Jeff Sturm <jsturm@one-point.com> writes:

  > Given:
>
  > struct X {int x;};
  > struct Y {int y;};
>
  > int f(struct X *x, struct Y *y) {
  >         x->x = 0;
  >         y->y = 1;
  >         return x->x;
  > }
>
  > gcc -O2 -fomit-frame-pointer yields:
>
  > f:
  >         movl    4(%esp), %eax
  >         movl    8(%esp), %edx
  >         movl    $0, (%eax)
  >         movl    $1, (%edx)
  >         movl    (%eax), %eax
  >         ret
>
  > for every released compiler I tried, plus mainline.  Note the useless load
  > of x->x, given that x and y cannot possibly have conflicting alias sets.

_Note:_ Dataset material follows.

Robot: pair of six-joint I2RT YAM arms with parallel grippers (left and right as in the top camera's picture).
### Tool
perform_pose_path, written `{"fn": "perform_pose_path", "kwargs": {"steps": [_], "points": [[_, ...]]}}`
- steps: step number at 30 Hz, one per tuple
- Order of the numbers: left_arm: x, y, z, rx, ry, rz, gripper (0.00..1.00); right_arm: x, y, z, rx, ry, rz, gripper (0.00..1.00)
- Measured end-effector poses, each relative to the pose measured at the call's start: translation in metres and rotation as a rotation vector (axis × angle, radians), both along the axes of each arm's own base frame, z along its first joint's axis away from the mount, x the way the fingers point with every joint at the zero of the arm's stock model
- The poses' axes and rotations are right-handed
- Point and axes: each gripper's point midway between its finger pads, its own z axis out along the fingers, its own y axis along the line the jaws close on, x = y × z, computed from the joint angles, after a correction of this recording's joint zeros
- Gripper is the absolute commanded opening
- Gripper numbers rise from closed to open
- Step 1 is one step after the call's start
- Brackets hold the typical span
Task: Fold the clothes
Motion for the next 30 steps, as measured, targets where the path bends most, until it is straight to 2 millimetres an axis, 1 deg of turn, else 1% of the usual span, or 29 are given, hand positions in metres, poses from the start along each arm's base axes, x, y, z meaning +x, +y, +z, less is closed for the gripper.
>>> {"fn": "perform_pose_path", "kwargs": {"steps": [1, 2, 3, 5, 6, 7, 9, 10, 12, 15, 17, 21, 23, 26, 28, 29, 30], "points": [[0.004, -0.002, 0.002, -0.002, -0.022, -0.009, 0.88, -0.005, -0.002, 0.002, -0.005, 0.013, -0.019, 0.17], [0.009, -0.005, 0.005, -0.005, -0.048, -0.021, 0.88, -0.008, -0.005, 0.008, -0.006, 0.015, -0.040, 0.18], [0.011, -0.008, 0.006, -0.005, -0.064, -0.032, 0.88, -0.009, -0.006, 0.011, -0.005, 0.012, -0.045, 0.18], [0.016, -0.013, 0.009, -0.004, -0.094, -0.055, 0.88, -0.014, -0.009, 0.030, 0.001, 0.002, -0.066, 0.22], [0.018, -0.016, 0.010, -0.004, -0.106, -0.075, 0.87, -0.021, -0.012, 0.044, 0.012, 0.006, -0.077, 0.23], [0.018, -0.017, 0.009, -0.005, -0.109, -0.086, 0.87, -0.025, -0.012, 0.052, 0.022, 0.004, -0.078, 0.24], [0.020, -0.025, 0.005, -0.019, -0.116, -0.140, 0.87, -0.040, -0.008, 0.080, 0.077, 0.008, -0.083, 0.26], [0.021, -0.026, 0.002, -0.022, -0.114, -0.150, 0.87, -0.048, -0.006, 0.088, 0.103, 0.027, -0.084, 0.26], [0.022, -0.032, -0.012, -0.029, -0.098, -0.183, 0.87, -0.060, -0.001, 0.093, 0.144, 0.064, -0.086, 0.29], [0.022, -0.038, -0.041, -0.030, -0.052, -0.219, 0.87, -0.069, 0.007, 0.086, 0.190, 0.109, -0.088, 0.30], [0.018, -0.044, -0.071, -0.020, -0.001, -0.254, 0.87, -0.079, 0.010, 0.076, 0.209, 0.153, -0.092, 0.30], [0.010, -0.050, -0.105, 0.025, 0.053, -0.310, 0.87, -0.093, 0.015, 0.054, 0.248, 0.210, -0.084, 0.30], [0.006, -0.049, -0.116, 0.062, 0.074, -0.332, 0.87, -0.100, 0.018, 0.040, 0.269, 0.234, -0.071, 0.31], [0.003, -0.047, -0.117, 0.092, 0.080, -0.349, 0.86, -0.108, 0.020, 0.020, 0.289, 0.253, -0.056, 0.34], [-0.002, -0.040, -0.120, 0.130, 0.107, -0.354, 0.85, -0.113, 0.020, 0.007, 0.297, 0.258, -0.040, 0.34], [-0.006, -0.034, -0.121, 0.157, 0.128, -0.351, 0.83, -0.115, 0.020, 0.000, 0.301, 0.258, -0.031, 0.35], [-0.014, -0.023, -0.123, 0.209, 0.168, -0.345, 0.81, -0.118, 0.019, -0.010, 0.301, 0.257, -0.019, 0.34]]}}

I am not a language lawyer (nor have any desire to be one), but that
is not necessarily correct for C. See DR257 (and also the "What is an
object DR").

On the other hand, even if you change struct X and Y so that they
don't have a common initial sequence:
struct X {char c; int x;};
struct Y {int y; short d;}; 

your function still won't be optimized....

I posted a patch some time ago that solved a problem
related to this (or the same?):

http://gcc.gnu.org/ml/gcc-patches/2002-03/msg00576.html

This version even has a java example:

http://gcc.gnu.org/ml/gcc-patches/2002-03/msg01869.html

If there's interest I could revive that patch.